*** Opening Source material ***

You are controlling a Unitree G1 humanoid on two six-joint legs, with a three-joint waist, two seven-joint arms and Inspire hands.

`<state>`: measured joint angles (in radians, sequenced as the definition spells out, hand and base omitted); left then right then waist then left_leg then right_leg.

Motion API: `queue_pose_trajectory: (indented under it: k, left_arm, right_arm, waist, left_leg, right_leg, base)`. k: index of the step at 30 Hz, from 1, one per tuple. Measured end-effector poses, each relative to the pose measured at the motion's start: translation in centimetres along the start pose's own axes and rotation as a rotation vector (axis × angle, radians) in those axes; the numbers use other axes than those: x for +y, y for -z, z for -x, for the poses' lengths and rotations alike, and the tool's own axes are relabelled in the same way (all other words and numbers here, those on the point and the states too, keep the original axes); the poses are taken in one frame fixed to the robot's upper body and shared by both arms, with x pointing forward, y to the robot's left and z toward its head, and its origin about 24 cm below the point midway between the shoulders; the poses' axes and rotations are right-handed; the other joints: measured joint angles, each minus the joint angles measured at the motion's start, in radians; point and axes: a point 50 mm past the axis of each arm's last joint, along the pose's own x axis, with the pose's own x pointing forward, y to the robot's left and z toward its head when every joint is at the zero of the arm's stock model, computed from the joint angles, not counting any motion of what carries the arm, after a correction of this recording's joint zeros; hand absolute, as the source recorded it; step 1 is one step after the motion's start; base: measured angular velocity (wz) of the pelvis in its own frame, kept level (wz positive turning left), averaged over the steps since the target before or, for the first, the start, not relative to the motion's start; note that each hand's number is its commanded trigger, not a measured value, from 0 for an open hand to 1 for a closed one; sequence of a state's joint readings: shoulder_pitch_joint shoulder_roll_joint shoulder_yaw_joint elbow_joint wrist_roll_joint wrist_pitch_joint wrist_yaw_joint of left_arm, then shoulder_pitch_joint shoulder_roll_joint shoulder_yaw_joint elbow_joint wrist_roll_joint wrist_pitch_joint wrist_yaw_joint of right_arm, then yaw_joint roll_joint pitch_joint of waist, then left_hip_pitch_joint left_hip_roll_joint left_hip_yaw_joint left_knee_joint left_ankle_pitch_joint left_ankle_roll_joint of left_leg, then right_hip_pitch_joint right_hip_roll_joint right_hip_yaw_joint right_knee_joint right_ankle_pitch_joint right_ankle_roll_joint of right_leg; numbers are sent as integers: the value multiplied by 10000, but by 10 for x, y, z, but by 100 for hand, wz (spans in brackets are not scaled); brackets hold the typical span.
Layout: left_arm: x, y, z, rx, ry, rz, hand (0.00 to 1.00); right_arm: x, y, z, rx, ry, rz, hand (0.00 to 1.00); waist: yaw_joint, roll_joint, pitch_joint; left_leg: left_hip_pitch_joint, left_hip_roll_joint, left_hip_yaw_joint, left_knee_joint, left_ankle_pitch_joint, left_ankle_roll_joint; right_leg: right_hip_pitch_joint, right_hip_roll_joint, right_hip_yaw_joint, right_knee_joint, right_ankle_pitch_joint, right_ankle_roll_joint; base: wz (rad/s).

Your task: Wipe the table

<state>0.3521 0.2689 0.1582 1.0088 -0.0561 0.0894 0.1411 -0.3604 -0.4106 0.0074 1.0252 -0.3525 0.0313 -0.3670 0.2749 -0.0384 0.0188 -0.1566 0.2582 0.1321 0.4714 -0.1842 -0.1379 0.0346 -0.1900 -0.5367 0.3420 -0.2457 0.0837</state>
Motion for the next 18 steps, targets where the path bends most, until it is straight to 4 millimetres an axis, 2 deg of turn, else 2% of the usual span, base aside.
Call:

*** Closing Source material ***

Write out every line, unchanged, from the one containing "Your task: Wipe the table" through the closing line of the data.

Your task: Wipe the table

<state>0.3521 0.2689 0.1582 1.0088 -0.0561 0.0894 0.1411 -0.3604 -0.4106 0.0074 1.0252 -0.3525 0.0313 -0.3670 0.2749 -0.0384 0.0188 -0.1566 0.2582 0.1321 0.4714 -0.1842 -0.1379 0.0346 -0.1900 -0.5367 0.3420 -0.2457 0.0837</state>
Motion for the next 18 steps, targets where the path bends most, until it is straight to 4 millimetres an axis, 2 deg of turn, else 2% of the usual span, base aside.
Call:

The answer given above is complete as it stands.